都道府県別 令和3年分相続税の申告状況をチェック!

2023/05/17

 国税庁が公表した令和3年分の相続税の申告状況によると、令和3年の1年間(令和3年1月~12月)における全国の被相続人数(亡くなった人)は143万9856人で、そのうち相続税の課税対象となった被相続人数は13万4275人。前年分の12万372人より1万3903人増加した。

 令和3年分の相続税の課税割合は9.3%で、前年分の8.8%から0.5ポイント増加した(令和3年分は令和4年10月31日までに提出された申告書に基づき作成している)。

 相続税の申告状況を都道府県別で見てみる。



 課税割合が最も高かったのは東京都の18.1%で、前年分の17.0%から1.1ポイント上昇。次いで、愛知県14.9%(前年分14.3%)、神奈川県14.1%(同13.5%)、埼玉県11.1%(同10.4%)、京都府10.6%(同10.1%)、静岡県10.5%(同9.9%)、奈良県10.0%(同9.7%)と続いている。47都道府県のうち、相続税の課税割合が10%を超えたのは、この1都1府5県だった。

 課税対象の被相続人数を都道府県別に見ると、課税割合と同様、東京都が2万3130人(同2万636人)と最も多い。続いて、神奈川県1万2674人(同1万1390人)、愛知県1万963人(同1万8 7人 )、大阪府9195人(同8092人)、埼玉県8320人(同7362人)、千葉県6384人(同5549人)、兵庫県6098人(同5342人)となっており、この1都1府5県は、課税対象の被相続人が6千人を超えている。

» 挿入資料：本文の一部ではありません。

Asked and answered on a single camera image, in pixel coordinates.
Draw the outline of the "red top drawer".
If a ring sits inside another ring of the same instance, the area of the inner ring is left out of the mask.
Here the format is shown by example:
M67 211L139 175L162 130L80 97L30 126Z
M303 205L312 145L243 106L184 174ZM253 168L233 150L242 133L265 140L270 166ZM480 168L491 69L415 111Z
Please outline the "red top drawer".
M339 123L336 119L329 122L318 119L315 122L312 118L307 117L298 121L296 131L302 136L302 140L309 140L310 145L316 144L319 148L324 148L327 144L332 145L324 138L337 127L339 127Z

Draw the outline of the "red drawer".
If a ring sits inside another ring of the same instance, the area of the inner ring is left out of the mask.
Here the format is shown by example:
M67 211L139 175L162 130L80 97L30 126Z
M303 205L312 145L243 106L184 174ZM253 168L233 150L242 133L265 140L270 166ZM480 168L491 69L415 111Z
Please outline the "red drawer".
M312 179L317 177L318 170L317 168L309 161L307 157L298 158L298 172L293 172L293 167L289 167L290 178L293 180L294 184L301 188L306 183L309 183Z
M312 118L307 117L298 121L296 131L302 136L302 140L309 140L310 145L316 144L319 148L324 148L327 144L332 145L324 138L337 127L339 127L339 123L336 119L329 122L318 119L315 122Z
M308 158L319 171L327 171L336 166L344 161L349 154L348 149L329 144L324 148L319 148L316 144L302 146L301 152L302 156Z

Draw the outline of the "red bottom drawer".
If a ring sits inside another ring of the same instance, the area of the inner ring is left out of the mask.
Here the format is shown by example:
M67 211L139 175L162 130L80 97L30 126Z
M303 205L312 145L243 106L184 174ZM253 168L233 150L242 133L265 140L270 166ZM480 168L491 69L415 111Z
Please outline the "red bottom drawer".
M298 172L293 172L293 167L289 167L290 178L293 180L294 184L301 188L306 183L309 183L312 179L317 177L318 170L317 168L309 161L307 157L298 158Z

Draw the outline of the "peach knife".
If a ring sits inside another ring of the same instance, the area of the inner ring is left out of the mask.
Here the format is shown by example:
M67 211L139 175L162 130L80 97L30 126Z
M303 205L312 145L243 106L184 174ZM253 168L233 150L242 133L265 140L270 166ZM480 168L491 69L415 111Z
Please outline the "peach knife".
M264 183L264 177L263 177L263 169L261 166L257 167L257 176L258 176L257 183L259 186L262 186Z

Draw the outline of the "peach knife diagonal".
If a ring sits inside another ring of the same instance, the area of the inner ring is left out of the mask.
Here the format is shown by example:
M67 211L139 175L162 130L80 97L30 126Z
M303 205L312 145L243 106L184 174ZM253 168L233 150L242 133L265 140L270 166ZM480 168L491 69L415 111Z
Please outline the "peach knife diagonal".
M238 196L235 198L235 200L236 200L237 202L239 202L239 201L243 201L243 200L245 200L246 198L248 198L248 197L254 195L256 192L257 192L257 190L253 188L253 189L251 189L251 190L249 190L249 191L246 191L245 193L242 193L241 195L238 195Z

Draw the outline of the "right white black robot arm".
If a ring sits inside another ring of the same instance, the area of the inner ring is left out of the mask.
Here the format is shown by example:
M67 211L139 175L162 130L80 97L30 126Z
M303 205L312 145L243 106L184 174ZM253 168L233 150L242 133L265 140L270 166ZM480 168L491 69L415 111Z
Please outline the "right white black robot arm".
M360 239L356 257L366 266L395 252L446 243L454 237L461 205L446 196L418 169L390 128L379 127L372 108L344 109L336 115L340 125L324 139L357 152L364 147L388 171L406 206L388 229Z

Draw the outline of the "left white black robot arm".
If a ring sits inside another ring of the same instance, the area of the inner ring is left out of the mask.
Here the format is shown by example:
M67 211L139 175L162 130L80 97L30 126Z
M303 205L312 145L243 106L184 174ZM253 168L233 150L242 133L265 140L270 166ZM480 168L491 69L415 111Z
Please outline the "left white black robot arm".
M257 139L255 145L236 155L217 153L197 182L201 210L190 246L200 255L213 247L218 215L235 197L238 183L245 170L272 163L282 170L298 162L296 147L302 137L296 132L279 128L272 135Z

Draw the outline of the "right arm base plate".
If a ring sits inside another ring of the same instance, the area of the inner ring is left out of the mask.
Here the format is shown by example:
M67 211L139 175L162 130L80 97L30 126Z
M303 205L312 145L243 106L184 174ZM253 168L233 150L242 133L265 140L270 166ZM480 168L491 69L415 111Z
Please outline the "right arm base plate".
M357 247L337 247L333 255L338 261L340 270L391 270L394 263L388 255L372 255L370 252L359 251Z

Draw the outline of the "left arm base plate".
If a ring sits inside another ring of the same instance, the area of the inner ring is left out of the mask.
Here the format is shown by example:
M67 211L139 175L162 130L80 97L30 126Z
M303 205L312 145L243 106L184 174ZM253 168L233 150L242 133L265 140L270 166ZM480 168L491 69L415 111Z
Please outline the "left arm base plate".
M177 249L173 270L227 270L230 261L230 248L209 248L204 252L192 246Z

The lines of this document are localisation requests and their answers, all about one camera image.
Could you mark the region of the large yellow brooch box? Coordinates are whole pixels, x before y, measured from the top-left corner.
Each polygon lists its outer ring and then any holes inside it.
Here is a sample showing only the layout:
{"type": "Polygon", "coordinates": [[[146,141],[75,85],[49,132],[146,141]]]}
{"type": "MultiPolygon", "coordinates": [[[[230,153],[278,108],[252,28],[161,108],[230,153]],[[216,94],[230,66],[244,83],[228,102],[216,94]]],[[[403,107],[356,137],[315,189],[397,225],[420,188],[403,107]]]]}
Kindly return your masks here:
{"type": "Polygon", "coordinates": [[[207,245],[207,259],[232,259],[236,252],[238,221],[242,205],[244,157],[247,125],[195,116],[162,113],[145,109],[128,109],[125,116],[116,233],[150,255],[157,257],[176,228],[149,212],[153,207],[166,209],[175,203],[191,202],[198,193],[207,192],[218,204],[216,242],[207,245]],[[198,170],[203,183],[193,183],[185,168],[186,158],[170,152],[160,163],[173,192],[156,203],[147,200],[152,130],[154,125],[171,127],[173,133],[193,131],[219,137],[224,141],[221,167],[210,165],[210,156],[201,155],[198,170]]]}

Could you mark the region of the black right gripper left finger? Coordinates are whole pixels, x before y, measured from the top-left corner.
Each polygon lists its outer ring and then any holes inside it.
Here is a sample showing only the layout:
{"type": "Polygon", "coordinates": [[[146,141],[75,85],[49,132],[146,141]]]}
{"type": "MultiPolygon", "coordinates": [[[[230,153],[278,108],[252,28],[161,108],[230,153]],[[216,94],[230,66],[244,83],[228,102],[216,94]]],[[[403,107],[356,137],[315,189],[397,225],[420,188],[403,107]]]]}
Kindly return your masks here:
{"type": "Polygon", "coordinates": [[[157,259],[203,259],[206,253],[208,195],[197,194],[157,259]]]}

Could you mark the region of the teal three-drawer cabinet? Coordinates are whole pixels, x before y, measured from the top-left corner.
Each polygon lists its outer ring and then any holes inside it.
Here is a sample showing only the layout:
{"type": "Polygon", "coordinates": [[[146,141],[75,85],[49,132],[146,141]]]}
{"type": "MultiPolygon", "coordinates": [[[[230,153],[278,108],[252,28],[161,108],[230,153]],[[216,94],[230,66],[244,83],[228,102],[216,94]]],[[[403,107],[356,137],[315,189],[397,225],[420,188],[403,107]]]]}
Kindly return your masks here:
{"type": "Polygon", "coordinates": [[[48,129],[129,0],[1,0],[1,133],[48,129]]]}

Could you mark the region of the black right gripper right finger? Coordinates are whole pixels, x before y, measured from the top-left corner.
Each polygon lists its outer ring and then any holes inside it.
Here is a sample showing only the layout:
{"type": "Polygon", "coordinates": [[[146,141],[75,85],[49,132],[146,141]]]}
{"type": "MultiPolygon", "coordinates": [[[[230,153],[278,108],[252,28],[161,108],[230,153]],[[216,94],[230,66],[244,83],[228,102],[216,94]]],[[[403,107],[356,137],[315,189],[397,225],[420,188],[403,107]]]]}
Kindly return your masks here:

 相続税の基礎控除が引き下げられる前の平成26年分の課税対象者は5万6239人。令和3年分は13万4275人と約2.4倍に増えており、国税庁では、申告件数が大幅に増加したことを受けて、実地調査以外の多様な手法を効果的・効率的に活用している。

 具体的には文書や電話による連絡、来署依頼による面接によって申告漏れ、計算誤りなどがある申告を是正するなどの「簡易な接触」を積極的に行っている。

 こうした簡易の接触を令和3事務年度は1万4730件(前事務年度1万3634件)に行い、このうち申告漏れなどの非違や回答などがあったのは3638件。申告漏れ課税価格は630億円、追徴税額は69億円となり、いずれも簡易な接触の事績を集計し始めた平成28事務年度以降で最高となった。

 高齢化により相続の発生件数が増えているが、それだけ相続人同士の争いも増加傾向にある。最高裁判所の令和元年度・司法統計年報(家事事件編)によると、遺産分割事件の新受件数(審判+調停)は、高齢化の影響などによって近年は高止まり状態にあり,令和2年は1万4617件だった。

 相続財産をめぐる争いというと、資産家の問題と思われがちだが、遺産分割事件で争っている金額の割合を見ると、5000万円以下や1000万円以下の遺産をめぐる争いは非常に多く、遺産の多寡に関係なく、相続人が複数いれば、どんな家庭でも争いが起きることが分かる。特に、相続財産の中には簡単に分けられないものも多いだけに、相続を『争族』にさせない事前対策をしっかり考えておくことが重要といえる。